Algorithm A4: GPR-OptCorrosion
Input = Training features X_train, targets y_train, test features X_test, targets y_test, transform functions, scaler
Output = Best trained model, predictions, performance metrics, optimal configuration
1: procedure GPR_OptCorrosion(X_train, y_train, X_test, y_test, transform, inverse_transform, scaler)
2:  X_train_scaled ← scaler.transform(X_train)
3:  X_test_scaled ← scaler.transform(X_test)
4:  y_train_transformed ← transform(y_train)
5:  n_features ← X_train_scaled.shape[1]
6:  function create_corrosion_kernel(params)
7:       rbf_length_scale ← ones(n_features) × params.rbf_length_scale_init
8:       K_const ← ConstantKernel(1.0)
9:       K_rbf ← RBF(length_scale=rbf_length_scale, bounds=(1 × 10−3, 1 × 103))
10:     K_rq ← RationalQuadratic(length_scale=params.rq_length_scale, alpha=params.rq_alpha,
11:           length_scale_bounds=(1 × 10−3, 1 × 103), alpha_bounds=(1 × 10−2, 2.0))
12:     K_matern ← Matern(length_scale=params.matern_length_scale, nu=params.matern_nu,
13:           length_scale_bounds=(1 × 10−3, 1 × 103))
14:     K_dot ← DotProduct(sigma_0=params.dot_sigma0, sigma_0_bounds=(1 × 10−3, 1 × 103))
15:     K_white ← WhiteKernel(noise_level=params.noise_level, noise_level_bounds=(1 × 10−10, 1 × 10−2))

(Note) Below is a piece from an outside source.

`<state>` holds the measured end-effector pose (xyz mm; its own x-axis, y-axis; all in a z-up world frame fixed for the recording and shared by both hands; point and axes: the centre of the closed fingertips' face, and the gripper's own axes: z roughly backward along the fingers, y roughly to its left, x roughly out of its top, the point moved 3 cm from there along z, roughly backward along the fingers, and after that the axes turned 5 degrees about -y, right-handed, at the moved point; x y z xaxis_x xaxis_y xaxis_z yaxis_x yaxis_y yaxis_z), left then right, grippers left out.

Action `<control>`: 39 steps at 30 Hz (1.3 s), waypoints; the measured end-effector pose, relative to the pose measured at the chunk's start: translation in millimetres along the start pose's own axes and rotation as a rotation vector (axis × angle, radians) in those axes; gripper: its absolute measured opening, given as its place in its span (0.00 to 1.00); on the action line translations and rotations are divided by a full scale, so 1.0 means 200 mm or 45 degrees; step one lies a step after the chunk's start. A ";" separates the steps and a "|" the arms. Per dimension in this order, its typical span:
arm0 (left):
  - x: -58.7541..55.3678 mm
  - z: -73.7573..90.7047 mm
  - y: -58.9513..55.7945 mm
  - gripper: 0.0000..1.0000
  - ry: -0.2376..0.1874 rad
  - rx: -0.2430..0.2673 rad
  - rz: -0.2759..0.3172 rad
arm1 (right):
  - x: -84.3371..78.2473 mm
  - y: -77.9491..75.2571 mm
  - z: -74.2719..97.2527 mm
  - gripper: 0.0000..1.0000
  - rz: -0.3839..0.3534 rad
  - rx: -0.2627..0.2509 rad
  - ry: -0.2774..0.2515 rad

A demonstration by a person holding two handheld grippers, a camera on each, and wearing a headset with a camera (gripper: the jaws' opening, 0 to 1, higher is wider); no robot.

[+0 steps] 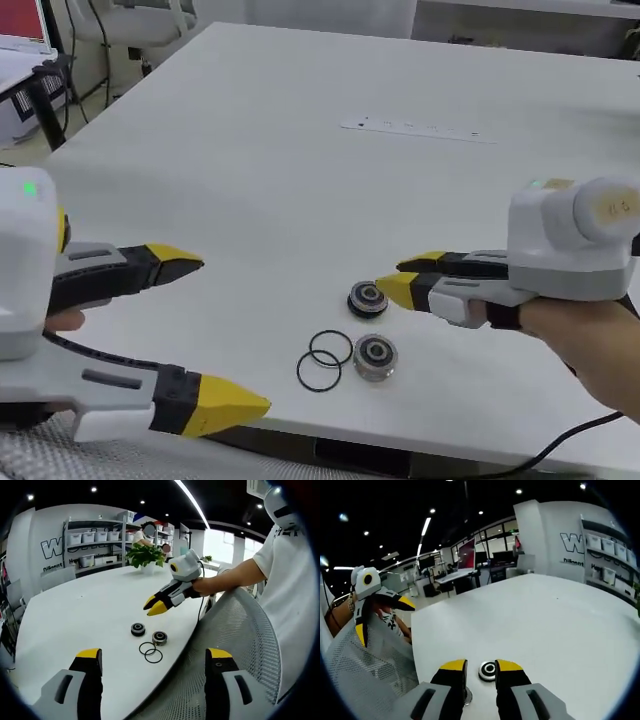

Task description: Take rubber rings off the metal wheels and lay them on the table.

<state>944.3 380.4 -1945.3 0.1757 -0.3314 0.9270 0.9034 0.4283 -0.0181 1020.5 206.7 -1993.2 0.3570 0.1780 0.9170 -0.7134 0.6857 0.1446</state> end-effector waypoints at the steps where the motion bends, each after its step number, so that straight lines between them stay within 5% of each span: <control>1: 0.01 0.00 0.00 0.82 -0.005 -0.004 -0.011 | 0.00 -0.01 0.00 0.19 -0.003 -0.007 -0.005; 11: 0.27 -0.10 0.07 0.83 -0.044 -0.085 -0.192 | -0.04 -0.07 0.02 0.18 -0.035 -0.023 0.013; 17: 0.39 -0.27 0.09 0.81 -0.034 -0.180 -0.323 | -0.05 -0.12 0.06 0.18 -0.061 -0.059 0.014; 23: 0.48 -0.44 0.14 0.80 -0.064 -0.237 -0.362 | -0.05 -0.19 0.09 0.18 -0.110 -0.105 -0.005; 26: 0.53 -0.52 0.17 0.77 -0.159 -0.227 -0.431 | -0.05 -0.21 0.09 0.18 -0.130 -0.119 -0.015; 31: 0.48 -0.65 0.25 0.69 -0.185 -0.193 -0.437 | -0.06 -0.24 0.10 0.18 -0.163 -0.140 -0.022; 35: 0.42 -0.71 0.28 0.60 -0.126 -0.207 -0.482 | 0.01 -0.28 0.11 0.21 -0.263 -0.162 -0.104; 39: 0.36 -0.77 0.31 0.54 -0.103 -0.241 -0.451 | 0.08 -0.30 0.11 0.22 -0.258 -0.175 -0.132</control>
<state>1073.1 253.5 -1937.3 -0.1838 -0.3604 0.9145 0.9598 0.1348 0.2461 1054.9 152.8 -1978.2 0.4152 -0.0409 0.9088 -0.5424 0.7909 0.2834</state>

16:     return K_const × (K_rbf + K_rq + K_matern + K_dot) + K_white
17:   end function
18:   configs ← [
19:     {rbf_length_scale_init=1.0, rq_length_scale=1.0, rq_alpha=0.5, matern_length_scale=1.0, matern_nu=1.5,
           dot_sigma0=1.0, noise_level=1 × 10−5},
20:     {rbf_length_scale_init=2.0, rq_length_scale=2.0, rq_alpha=0.5, matern_length_scale=2.0, matern_nu=2.5,
           dot_sigma0=1.0, noise_level=1 × 10−5},
21:     {rbf_length_scale_init=1.0, rq_length_scale=1.0, rq_alpha=0.5, matern_length_scale=1.0, matern_nu=0.5,
           dot_sigma0=1.0, noise_level=1 × 10−5},
22:     {rbf_length_scale_init=1.0, rq_length_scale=1.0, rq_alpha=1.5, matern_length_scale=1.0, matern_nu=1.5,
           dot_sigma0=1.0, noise_level=1 × 10−5},
23:     {rbf_length_scale_init=1.0, rq_length_scale=1.0, rq_alpha=0.5, matern_length_scale=1.0, matern_nu=1.5,
           dot_sigma0=3.0, noise_level=1 × 10−5},
24:     {rbf_length_scale_init=0.8, rq_length_scale=1.2, rq_alpha=0.8, matern_length_scale=0.9, matern_nu=1.5,
           dot_sigma0=2.0, noise_level=1 × 10−6}
25:   ]
26:   best_model ← null, best_test_r2 ← –∞, best_config ← null
27:   best_train_pred ← null, best_test_pred ← null
28:   for each config in configs do
29:     try
30:       kernel ← create_corrosion_kernel(config)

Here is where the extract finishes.